I wish it to supply 0.714 Amps for 3 hours.
-this is 3*60*60*0.714 Coulombs = 7714 Coulombs.
If i am to charge this battery up for this service, and i have a 19 hour charge time
then would i be right in saying that i need a constant charger current of 112mA?
Hello there,
That works if your battery or battery pack is around 1.5 ampere hour. But if it is 2.1 ampere hour then it doesnt work as MikeMI said. So if you havent already figured in the charge acceptance of a NiCd then you have to do that first.
It's very simple but the way to start is with the ampere hour rating of the battery or battery pack. You take the ampere hour rating, multiply by 1.4, then divide by the current. So a 1.5 ampere hour battery being charged with a 100ma power supply would be calculated as:
x=1.5*1.4=2.1 ampere hours (including the charge acceptance for the battery)
t=x/i=2.1/0.1=21 hours
So you'd have to charge for 21 hours with 100ma.
Notice that in the above we start with the Ampere Hour rating of the battery and use that as the basis for calculating the charge time with any current source.
Also, you mention that you want to use a "constant charger current" of 112mA. That fine, but you dont really need a constant current. The current can vary over time so the circuit can be simpler than an actual constant current circuit would be. The only difference is that instead of the simpler division by the constant current, we have to sum all the shorter time charging with a current that changes gradually from some min to some max. Why we go through all this is so that we dont have to actually build a constant current charger which is much more complicated than a simple DC wall wart.
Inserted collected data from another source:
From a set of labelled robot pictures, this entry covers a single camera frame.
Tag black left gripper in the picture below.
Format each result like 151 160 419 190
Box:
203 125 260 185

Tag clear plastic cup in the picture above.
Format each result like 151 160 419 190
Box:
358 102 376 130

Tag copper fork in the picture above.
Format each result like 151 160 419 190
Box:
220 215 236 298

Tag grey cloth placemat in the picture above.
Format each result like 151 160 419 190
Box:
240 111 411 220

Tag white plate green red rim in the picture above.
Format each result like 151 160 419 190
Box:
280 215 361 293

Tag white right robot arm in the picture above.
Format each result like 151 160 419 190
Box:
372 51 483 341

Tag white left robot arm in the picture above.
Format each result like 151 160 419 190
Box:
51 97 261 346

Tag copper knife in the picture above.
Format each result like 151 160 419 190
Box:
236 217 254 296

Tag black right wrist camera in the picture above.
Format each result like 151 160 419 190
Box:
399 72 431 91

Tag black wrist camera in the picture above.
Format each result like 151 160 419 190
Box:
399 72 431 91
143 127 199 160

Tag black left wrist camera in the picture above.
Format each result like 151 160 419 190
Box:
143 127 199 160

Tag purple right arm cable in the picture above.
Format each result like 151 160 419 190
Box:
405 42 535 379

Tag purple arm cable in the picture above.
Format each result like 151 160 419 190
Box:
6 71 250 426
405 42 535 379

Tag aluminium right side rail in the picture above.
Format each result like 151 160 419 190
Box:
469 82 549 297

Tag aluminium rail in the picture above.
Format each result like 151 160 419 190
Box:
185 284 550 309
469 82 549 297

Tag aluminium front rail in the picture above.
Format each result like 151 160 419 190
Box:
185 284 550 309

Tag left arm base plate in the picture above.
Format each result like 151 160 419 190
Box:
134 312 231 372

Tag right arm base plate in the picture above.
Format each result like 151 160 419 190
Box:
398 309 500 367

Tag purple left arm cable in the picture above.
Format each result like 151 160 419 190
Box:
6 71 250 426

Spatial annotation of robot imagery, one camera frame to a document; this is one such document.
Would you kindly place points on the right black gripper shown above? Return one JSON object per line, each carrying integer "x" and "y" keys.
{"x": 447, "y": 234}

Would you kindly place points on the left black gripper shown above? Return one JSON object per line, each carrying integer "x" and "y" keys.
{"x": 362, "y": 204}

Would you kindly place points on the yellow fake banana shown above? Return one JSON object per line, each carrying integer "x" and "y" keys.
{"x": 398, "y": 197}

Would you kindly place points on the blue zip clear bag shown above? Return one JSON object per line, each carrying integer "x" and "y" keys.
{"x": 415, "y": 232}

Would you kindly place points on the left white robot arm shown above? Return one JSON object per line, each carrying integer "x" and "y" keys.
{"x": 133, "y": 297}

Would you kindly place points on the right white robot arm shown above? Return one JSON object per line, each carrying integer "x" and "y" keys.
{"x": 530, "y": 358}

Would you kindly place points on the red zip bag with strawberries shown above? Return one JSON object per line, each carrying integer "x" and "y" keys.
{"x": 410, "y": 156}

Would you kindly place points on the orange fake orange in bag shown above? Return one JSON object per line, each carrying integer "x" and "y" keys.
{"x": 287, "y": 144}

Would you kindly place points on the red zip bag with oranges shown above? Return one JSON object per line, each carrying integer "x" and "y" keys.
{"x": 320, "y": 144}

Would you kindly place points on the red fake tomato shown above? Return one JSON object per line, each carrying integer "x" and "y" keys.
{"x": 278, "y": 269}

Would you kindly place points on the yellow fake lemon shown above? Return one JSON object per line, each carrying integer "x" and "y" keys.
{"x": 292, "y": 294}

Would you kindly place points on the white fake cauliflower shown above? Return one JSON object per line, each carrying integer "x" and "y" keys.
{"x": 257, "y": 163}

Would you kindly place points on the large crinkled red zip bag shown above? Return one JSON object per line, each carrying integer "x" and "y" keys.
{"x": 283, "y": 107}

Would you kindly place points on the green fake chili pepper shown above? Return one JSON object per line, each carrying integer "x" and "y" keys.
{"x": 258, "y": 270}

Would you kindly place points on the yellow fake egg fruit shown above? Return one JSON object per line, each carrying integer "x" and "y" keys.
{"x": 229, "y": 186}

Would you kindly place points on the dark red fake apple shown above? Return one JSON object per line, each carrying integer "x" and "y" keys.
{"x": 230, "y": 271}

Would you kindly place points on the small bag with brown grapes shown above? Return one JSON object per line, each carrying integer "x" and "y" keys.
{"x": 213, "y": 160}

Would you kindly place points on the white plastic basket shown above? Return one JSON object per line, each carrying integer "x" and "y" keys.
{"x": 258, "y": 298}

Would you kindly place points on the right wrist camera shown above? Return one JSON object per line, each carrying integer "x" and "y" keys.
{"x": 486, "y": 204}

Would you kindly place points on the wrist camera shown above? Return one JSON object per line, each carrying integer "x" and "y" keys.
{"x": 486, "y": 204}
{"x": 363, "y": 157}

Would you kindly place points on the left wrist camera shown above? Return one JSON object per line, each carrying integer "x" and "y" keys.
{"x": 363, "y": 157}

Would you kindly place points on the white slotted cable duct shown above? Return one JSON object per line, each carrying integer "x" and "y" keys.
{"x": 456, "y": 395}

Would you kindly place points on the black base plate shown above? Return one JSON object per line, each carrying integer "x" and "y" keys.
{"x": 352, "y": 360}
The new calculation is similar to the way we did it before, with a slight modification...
First, x is still equal to the ampere hour rating of the battery times the charge acceptance of a NiCd:
x=1.5*1.4=2.1 ampere hours.
That doesnt change. But because the current now starts out higher and ends up lower we have to sum up all of the incremental ampere hours that change over time. Luckily, doing this results in a very simple formula if the ampere hour increments change linearly over time. Unfortunately, they dont, but lucky for us again they dont change by that much in most cases so we can still use a simpler formula to compute the time to charge:
t=2.1/Iavg
where
Iavg is the average current during the total charging period. Iavg is easy to calculate too:
Iavg=(Imax+Imin)/2
So what we end up with is:
t=2.1*(2/(Imax+Imin))
A good question at this point is how do we determine Imax and Imin. Luckily again this isnt hard to do either. We have to charge one time and measure the current when we first start to charge, then the current once the batteries are surely charged (after a long enough time to ensure a full charge). So the starting current may be 150ma and the ending current 50ma, which makes the average current 100ma over time. Using these two in the formula we have:
t=2.1*(2/(0.150+0.050)=2.1*2/(0.200)=2.1*10=21 hours.
So you dont need a constant current charger if you dont mind doing just a little more work for the calculation.